* _Problem statement_:
Whenever the word "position" turns up in a line of the data below, copy that line.

Stored items:
● ● ● ● ● ● ●

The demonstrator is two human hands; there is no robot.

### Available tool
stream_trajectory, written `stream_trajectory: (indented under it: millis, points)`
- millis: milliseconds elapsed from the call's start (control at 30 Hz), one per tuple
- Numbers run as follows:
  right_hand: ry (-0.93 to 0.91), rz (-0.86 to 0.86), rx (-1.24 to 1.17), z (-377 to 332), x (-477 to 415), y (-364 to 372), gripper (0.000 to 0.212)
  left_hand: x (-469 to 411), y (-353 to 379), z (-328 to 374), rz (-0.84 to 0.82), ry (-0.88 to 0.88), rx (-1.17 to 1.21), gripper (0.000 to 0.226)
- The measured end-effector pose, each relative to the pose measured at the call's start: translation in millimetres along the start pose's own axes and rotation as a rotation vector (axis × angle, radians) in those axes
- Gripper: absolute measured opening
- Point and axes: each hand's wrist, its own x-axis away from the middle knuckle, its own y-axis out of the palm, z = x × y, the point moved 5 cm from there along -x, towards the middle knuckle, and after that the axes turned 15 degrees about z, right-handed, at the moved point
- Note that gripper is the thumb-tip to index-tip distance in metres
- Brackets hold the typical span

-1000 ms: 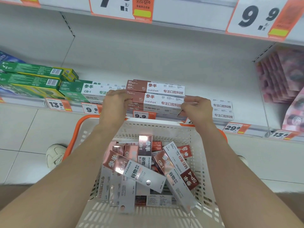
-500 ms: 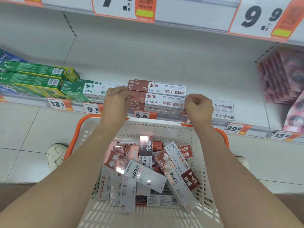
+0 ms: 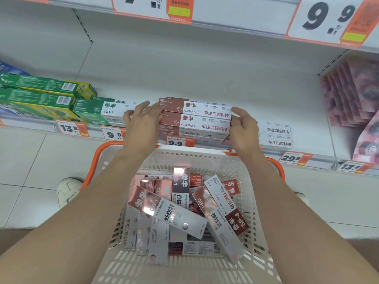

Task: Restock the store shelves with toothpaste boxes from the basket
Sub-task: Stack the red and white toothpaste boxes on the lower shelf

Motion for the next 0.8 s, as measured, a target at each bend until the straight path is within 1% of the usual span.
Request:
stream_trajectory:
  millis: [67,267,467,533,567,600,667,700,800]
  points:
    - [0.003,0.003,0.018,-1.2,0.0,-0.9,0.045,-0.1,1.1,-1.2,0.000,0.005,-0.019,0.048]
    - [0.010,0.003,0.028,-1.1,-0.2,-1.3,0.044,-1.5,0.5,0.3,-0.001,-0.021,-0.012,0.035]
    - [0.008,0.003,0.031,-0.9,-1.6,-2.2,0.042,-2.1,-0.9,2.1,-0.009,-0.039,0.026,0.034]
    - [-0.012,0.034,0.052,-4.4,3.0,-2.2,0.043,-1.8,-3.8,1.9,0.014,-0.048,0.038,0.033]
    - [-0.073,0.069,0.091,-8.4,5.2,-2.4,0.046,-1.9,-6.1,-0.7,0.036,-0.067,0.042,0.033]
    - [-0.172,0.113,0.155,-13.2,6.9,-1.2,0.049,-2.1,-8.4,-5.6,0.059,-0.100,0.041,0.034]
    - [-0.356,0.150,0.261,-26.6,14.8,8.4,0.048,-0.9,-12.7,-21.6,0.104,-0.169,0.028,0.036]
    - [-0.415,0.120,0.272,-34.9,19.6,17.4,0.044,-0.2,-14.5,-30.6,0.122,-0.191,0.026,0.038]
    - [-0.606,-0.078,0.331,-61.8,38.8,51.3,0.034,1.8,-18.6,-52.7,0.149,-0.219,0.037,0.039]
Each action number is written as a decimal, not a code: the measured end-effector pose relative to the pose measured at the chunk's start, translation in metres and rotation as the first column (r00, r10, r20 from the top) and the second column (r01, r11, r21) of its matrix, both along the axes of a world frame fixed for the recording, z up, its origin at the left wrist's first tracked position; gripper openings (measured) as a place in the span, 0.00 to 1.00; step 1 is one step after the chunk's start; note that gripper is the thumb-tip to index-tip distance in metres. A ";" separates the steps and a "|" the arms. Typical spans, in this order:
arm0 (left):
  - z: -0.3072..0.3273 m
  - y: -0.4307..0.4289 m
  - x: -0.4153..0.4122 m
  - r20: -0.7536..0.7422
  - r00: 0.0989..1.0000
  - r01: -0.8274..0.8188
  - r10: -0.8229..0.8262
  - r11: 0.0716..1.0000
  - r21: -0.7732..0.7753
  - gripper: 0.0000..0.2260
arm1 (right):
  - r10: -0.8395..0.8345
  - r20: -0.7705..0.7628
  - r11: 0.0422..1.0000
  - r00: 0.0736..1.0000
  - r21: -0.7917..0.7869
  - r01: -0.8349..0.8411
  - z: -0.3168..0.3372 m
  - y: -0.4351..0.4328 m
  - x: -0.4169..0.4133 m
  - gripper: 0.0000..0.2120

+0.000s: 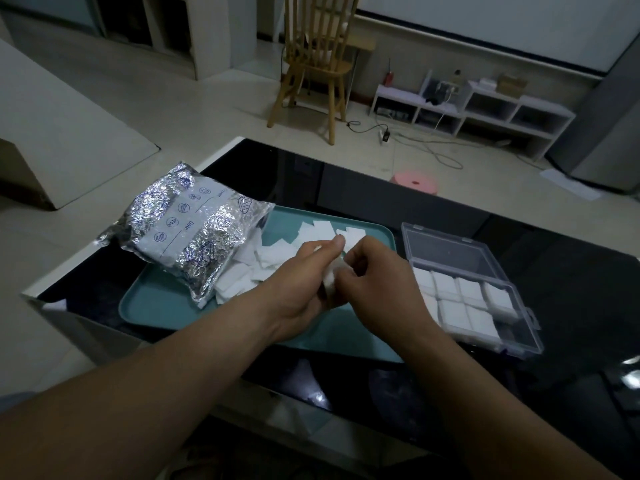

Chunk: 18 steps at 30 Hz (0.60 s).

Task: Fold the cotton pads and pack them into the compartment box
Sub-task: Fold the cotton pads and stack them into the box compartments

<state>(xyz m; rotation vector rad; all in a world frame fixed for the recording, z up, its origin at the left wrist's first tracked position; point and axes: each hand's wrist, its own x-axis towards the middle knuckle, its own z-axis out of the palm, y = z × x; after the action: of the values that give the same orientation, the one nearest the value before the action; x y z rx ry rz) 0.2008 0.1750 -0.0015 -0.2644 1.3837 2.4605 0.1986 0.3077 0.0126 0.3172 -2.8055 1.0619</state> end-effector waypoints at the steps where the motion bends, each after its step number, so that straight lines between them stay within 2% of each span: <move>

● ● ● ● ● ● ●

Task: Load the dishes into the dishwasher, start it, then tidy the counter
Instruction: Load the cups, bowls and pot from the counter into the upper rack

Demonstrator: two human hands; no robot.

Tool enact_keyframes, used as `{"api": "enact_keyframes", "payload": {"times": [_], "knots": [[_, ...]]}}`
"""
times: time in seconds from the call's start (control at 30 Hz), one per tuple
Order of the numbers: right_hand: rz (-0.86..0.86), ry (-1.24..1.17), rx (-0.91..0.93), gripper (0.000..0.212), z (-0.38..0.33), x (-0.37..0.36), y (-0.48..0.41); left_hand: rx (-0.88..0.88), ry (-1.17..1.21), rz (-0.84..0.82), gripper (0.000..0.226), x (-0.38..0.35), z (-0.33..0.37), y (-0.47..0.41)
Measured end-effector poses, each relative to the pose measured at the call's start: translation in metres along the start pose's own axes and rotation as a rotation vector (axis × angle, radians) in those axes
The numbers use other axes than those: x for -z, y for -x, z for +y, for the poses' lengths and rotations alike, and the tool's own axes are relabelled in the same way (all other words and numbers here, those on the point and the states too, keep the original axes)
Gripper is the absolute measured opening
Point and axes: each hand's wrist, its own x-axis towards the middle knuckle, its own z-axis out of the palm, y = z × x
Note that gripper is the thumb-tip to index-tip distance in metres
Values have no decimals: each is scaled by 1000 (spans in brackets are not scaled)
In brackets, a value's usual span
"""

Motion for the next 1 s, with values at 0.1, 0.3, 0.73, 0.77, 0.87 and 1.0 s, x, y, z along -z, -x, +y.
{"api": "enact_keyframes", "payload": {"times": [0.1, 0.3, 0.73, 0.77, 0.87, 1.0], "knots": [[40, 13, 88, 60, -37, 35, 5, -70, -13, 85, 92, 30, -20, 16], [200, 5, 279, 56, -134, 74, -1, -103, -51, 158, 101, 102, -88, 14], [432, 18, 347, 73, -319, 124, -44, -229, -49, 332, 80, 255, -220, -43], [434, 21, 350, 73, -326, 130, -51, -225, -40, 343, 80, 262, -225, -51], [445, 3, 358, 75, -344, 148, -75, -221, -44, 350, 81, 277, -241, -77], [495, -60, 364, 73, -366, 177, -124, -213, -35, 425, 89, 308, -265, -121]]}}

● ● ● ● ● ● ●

* _Answer_:
Each action number is written as a decimal, not a code: the measured end-effector pose relative to the pose measured at the chunk's start, translation in metres and rotation as the first column (r00, r10, r20 from the top) and the second column (r01, r11, r21) of its matrix, both along the axes of a world frame fixed for the recording, z up, its origin at the left wrist's first tracked position; gripper openings (measured) as a place in the span, 0.00 to 1.00; step 1 is one step after the chunk's start; note that gripper is the thumb-tip to index-tip distance in metres. A ";" separates the steps and a "|" the arms. Typical spans, in this order:
<state>(xyz m; rotation vector rad; all in a world frame fixed for the recording, z up, its origin at the left wrist's first tracked position; point and axes: each hand's wrist, its own x-axis towards the middle knuckle, its own z-axis out of the palm, y = z × x; after the action: of the values that give the same orientation, the one nearest the value before the action; x y z rx ry rz) 0.2008 0.1750 -0.0015 -0.2644 1.3837 2.4605 0.1986 0.3077 0.0126 0.3172 -2.8055 1.0619</state> end-effector waypoints at the steps where the motion bends, each after its step number, so that straight lines between them stay within 2% of each span: <move>

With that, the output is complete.